* **Records contained in a dataset**
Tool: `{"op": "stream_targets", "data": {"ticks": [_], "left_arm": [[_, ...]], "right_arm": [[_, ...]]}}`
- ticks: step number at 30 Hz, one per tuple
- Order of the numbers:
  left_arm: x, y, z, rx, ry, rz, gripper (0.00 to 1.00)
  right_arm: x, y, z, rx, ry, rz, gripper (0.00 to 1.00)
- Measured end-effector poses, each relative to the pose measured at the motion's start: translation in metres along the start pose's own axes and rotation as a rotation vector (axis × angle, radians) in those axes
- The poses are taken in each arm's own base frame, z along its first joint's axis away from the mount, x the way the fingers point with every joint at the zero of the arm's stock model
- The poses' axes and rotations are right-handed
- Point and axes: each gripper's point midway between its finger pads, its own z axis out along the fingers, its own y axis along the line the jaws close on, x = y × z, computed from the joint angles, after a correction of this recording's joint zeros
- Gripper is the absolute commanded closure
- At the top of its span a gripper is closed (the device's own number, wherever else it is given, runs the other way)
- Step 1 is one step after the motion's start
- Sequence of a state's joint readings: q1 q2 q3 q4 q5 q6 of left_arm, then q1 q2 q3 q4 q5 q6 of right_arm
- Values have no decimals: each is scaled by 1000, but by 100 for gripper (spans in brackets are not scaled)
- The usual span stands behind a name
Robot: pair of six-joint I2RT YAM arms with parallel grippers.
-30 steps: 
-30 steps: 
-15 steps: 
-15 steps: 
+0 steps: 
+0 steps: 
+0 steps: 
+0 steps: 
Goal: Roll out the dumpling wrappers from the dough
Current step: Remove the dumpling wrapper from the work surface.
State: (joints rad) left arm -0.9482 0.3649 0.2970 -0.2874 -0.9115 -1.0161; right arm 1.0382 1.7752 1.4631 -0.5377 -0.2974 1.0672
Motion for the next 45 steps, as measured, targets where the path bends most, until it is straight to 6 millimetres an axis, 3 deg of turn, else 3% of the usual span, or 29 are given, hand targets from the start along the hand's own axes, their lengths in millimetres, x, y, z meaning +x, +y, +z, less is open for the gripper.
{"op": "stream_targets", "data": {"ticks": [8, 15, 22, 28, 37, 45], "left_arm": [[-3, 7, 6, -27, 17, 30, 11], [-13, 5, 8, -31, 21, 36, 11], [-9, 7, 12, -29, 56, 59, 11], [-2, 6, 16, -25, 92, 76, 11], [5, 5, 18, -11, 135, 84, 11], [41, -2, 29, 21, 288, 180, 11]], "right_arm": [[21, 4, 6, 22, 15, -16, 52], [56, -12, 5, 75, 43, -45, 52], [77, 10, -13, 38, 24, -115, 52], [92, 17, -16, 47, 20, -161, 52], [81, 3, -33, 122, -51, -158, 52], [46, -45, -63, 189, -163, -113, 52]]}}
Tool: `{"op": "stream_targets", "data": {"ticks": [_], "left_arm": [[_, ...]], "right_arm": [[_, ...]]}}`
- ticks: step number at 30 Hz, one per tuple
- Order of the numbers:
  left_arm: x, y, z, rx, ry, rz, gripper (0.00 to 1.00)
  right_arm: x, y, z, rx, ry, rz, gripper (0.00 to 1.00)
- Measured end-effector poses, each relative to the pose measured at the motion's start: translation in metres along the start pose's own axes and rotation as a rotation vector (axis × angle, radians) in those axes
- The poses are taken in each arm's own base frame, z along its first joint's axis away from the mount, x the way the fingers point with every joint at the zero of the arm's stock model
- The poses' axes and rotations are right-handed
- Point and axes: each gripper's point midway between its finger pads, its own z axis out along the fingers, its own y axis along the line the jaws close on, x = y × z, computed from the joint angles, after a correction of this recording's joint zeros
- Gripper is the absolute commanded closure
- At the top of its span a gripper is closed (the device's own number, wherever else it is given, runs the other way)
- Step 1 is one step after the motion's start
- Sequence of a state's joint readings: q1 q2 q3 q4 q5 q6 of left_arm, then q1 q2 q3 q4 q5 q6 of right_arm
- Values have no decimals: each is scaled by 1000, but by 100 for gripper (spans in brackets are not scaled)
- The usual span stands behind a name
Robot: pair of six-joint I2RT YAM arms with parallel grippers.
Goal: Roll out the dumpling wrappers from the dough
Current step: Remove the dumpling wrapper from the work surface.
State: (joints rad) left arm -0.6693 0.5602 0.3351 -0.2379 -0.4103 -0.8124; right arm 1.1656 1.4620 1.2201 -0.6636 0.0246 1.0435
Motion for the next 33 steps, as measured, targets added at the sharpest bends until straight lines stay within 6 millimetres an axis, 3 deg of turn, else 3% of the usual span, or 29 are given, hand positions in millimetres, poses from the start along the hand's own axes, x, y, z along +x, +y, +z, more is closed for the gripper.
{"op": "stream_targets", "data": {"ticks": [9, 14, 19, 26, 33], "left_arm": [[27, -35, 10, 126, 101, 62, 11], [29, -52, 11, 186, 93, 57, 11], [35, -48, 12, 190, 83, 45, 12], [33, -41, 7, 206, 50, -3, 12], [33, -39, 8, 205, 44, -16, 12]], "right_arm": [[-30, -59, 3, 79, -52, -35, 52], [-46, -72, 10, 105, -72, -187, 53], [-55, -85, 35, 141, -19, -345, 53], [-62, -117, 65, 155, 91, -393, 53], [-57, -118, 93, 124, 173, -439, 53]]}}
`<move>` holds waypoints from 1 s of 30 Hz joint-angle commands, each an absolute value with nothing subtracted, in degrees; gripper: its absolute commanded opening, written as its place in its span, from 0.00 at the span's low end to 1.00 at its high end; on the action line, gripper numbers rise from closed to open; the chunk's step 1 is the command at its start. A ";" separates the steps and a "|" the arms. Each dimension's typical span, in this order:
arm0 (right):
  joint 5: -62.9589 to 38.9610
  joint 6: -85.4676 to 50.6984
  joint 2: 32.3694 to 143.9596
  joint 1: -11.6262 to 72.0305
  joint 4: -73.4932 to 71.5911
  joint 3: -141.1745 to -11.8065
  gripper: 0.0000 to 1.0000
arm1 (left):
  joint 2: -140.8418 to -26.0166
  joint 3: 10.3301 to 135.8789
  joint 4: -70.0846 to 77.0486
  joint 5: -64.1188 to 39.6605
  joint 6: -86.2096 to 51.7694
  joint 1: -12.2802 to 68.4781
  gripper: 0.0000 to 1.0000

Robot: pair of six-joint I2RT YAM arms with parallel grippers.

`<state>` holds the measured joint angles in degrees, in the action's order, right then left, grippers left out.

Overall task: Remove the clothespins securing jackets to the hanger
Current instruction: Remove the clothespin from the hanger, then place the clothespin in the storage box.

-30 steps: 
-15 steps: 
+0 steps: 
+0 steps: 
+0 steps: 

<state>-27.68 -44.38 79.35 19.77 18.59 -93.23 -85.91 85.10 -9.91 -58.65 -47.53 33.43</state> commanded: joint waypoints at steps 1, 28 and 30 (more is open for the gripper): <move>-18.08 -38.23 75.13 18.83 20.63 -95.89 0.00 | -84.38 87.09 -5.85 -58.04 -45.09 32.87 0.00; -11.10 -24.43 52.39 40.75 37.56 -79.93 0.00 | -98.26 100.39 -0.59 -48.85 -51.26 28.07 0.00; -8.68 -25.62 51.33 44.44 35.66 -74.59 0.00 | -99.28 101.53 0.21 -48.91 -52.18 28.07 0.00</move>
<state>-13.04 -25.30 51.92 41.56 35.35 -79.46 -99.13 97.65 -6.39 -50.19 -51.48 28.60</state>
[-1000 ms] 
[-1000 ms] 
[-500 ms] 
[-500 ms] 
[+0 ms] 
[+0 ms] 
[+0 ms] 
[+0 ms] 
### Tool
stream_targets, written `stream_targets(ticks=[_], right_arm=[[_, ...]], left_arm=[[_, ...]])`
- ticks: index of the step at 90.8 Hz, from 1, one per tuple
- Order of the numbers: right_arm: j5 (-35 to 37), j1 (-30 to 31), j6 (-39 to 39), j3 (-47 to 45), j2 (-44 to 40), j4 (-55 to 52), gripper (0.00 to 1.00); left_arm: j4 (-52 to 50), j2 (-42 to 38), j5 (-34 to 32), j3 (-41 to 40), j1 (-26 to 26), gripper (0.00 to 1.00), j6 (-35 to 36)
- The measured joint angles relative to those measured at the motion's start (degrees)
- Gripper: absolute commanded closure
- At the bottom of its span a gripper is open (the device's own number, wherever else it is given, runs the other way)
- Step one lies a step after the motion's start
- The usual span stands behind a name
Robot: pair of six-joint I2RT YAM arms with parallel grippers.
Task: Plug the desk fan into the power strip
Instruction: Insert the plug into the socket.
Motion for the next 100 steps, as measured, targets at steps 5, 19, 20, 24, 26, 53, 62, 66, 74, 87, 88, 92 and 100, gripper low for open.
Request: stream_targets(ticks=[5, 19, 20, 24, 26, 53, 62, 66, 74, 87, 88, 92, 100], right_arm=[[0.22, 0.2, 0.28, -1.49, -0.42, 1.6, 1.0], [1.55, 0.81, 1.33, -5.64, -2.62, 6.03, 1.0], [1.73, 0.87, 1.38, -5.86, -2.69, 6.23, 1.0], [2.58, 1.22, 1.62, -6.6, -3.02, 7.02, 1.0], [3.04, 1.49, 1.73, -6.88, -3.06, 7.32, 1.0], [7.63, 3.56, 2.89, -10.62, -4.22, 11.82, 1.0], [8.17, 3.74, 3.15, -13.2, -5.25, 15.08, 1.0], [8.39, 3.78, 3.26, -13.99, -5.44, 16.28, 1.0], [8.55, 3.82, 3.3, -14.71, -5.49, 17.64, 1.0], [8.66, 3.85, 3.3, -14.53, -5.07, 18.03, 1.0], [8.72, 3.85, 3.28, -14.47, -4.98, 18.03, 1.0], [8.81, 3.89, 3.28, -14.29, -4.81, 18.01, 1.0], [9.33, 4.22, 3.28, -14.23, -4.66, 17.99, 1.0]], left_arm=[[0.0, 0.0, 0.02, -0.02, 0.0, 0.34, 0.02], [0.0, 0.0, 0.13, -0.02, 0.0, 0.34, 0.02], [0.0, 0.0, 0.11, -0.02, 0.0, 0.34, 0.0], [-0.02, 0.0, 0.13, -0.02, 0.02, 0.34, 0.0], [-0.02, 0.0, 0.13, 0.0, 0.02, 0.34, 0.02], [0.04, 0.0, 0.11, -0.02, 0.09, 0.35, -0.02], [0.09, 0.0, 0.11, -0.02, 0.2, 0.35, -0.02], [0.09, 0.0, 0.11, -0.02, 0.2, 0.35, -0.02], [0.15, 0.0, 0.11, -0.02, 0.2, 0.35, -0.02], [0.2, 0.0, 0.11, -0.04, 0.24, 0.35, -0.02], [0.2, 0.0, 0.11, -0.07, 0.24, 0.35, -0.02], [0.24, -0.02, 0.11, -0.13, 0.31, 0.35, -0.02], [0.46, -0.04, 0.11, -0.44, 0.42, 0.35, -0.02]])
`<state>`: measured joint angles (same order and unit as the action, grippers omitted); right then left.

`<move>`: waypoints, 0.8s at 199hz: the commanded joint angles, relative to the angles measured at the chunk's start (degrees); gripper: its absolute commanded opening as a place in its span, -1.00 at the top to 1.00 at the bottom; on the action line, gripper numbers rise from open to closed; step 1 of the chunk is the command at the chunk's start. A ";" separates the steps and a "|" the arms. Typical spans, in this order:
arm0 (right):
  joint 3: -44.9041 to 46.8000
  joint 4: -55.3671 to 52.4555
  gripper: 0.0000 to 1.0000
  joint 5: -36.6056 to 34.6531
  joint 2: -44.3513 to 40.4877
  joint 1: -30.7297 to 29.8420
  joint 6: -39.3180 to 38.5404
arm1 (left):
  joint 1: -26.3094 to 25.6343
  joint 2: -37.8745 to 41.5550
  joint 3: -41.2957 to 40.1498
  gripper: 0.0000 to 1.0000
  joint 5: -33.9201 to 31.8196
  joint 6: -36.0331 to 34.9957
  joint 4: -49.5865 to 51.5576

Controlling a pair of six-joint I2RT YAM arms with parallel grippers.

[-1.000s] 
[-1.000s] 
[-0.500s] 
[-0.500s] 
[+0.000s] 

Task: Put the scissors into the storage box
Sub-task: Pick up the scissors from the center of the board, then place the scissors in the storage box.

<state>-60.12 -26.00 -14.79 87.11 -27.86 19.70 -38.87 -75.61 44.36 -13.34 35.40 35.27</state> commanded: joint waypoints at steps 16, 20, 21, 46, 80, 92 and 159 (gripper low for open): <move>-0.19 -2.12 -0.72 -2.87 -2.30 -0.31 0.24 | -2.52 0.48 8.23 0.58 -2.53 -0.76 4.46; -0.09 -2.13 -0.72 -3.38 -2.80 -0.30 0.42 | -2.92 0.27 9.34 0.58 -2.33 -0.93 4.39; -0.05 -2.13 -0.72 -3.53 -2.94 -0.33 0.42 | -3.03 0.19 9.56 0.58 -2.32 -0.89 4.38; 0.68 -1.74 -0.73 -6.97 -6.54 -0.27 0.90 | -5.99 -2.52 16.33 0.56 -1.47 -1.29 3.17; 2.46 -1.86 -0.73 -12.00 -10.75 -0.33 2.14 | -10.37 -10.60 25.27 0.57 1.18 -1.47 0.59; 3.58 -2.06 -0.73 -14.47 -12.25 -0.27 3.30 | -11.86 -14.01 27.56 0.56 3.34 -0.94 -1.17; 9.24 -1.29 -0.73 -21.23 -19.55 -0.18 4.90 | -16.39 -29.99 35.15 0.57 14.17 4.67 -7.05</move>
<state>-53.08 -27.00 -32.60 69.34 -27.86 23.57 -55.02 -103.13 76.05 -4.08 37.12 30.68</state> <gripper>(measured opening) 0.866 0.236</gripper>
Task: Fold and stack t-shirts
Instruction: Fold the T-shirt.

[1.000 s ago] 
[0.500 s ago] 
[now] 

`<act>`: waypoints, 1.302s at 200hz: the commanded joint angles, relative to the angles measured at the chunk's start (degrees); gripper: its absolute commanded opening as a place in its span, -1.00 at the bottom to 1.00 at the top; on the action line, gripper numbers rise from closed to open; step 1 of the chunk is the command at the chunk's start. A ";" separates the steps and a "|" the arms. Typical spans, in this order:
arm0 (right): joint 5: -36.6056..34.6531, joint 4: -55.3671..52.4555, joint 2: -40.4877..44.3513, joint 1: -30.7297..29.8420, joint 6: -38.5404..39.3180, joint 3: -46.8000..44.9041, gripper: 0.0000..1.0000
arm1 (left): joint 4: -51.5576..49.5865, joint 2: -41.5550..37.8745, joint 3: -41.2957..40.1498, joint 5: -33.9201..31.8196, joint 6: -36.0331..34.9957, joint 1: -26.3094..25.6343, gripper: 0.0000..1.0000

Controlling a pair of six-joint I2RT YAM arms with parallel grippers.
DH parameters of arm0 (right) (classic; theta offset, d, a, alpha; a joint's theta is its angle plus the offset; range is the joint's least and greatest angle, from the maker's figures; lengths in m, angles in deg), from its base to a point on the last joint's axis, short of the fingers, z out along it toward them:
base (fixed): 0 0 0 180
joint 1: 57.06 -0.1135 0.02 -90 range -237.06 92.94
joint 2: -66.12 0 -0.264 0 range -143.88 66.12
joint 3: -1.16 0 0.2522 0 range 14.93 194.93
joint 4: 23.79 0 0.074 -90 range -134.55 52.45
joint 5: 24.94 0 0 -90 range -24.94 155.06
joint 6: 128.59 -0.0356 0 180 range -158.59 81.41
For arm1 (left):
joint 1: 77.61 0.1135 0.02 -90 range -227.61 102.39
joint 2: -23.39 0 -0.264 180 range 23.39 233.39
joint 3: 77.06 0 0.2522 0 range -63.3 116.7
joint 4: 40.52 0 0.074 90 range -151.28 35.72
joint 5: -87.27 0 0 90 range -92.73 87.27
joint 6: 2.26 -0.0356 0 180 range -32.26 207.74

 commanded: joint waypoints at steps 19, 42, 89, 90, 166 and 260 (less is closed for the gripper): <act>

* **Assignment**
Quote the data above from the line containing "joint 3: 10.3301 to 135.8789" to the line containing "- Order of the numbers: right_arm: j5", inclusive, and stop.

* **Worked solution**
  joint 3: 10.3301 to 135.8789
  joint 4: -70.0846 to 77.0486
  joint 5: -64.1188 to 39.6605
  joint 6: -86.2096 to 51.7694
  joint 1: -12.2802 to 68.4781
  gripper: 0.0000 to 1.0000

Robot: pair of six-joint I2RT YAM arms with parallel grippers.

`<state>` holds the measured joint angles in degrees, in the action's order, right then left, grippers left out.

Overall task: Remove the clothespins securing jackets to the hanger
Current instruction: Remove the clothespin from the hanger, then place the clothespin in the storage box.

-30 steps: 
-15 steps: 
+0 steps: 
+0 steps: 
+0 steps: 

<state>-27.68 -44.38 79.35 19.77 18.59 -93.23 -85.91 85.10 -9.91 -58.65 -47.53 33.43</state> commanded: joint waypoints at steps 1, 28 and 30 (more is open for the gripper): <move>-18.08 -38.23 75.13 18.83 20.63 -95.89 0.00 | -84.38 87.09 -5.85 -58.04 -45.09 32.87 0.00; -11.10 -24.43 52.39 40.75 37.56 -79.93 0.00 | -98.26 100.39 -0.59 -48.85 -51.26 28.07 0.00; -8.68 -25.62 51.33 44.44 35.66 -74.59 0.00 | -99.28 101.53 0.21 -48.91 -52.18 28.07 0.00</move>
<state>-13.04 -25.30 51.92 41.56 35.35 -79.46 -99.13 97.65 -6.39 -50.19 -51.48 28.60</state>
[-1000 ms] 
[-1000 ms] 
[-500 ms] 
[-500 ms] 
[+0 ms] 
[+0 ms] 
[+0 ms] 
[+0 ms] 
### Tool
stream_targets, written `stream_targets(ticks=[_], right_arm=[[_, ...]], left_arm=[[_, ...]])`
- ticks: index of the step at 90.8 Hz, from 1, one per tuple
- Order of the numbers: right_arm: j5 (-35 to 37), j1 (-30 to 31), j6 (-39 to 39), j3 (-47 to 45), j2 (-44 to 40), j4 (-55 to 52), gripper (0.00 to 1.00); left_arm: j4 (-52 to 50), j2 (-42 to 38), j5 (-34 to 32), j3 (-41 to 40), j1 (-26 to 26), gripper (0.00 to 1.00), j6 (-35 to 36)

There is nothing more to the answer.